* [What you should do]: Find and copy each line of the listing below that has the word "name" in it.

* [Collected data]:
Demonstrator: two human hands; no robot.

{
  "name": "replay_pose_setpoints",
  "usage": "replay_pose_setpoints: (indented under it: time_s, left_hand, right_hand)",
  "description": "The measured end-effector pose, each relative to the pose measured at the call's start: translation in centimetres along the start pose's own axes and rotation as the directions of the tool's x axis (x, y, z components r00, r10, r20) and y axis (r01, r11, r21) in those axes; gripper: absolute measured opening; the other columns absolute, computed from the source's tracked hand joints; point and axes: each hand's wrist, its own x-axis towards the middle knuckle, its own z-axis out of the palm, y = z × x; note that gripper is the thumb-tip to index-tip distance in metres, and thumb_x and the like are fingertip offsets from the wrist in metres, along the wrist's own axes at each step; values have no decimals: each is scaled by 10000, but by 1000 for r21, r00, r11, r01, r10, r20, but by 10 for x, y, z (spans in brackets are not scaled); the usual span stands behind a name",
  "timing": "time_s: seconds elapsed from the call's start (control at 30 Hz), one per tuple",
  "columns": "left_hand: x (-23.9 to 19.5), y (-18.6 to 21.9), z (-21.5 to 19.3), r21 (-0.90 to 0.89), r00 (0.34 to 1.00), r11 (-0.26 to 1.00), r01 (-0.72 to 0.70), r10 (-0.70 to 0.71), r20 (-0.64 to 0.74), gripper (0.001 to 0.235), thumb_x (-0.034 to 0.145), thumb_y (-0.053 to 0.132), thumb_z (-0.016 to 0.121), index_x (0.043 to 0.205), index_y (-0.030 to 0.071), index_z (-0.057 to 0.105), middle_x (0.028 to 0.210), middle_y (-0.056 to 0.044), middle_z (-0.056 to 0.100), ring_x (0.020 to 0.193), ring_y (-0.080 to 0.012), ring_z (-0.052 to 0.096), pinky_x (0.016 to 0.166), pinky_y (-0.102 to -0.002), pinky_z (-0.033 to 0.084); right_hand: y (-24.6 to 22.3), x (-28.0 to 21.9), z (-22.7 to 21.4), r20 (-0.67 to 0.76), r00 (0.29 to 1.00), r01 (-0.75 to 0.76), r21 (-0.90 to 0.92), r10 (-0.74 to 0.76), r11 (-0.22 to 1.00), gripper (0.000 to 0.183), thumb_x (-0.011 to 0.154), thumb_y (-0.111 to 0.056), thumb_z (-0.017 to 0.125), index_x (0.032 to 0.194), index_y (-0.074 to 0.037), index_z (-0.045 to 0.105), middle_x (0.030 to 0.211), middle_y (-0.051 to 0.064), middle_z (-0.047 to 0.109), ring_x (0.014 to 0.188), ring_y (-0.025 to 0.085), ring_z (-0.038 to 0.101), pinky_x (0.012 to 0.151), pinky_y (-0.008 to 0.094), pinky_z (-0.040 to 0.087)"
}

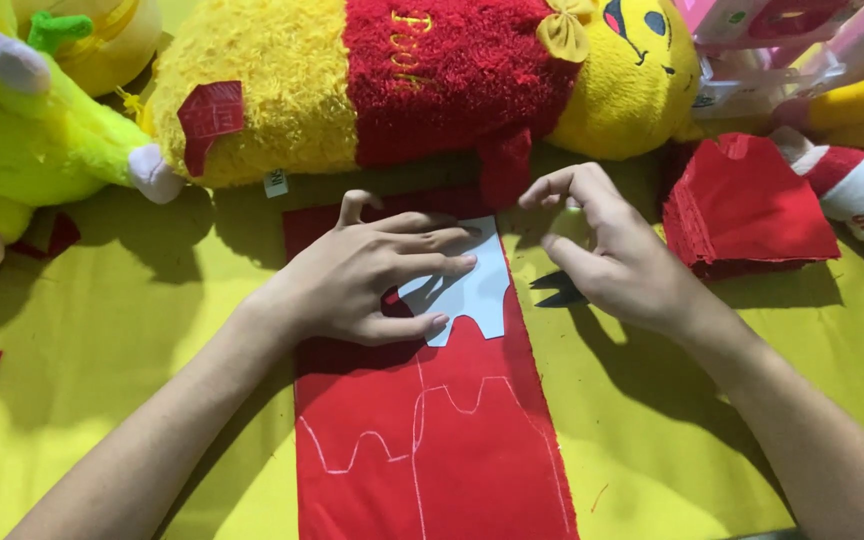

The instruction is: The person folds a red fabric piece, places a white paper template on it, and uses a rotary cutter to cut along the template's outline. The person then uses a small green circular object to trace or mark the fabric around the template.

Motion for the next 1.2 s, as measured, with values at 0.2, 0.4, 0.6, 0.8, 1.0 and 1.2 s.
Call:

* [Solved problem]:
  "name": "replay_pose_setpoints",
  "description": "The measured end-effector pose, each relative to the pose measured at the call's start: translation in centimetres along the start pose's own axes and rotation as the directions of the tool's x axis (x, y, z components r00, r10, r20) and y axis (r01, r11, r21) in those axes; gripper: absolute measured opening; the other columns absolute, computed from the source's tracked hand joints; point and axes: each hand's wrist, its own x-axis towards the middle knuckle, its own z-axis out of the palm, y = z × x; note that gripper is the thumb-tip to index-tip distance in metres, and thumb_x and the like are fingertip offsets from the wrist in metres, along the wrist's own axes at each step; values have no decimals: each is scaled by 10000, but by 1000 for r21, r00, r11, r01, r10, r20, but by 10 for x, y, z (spans in brackets are not scaled); the usual span stands behind a name",

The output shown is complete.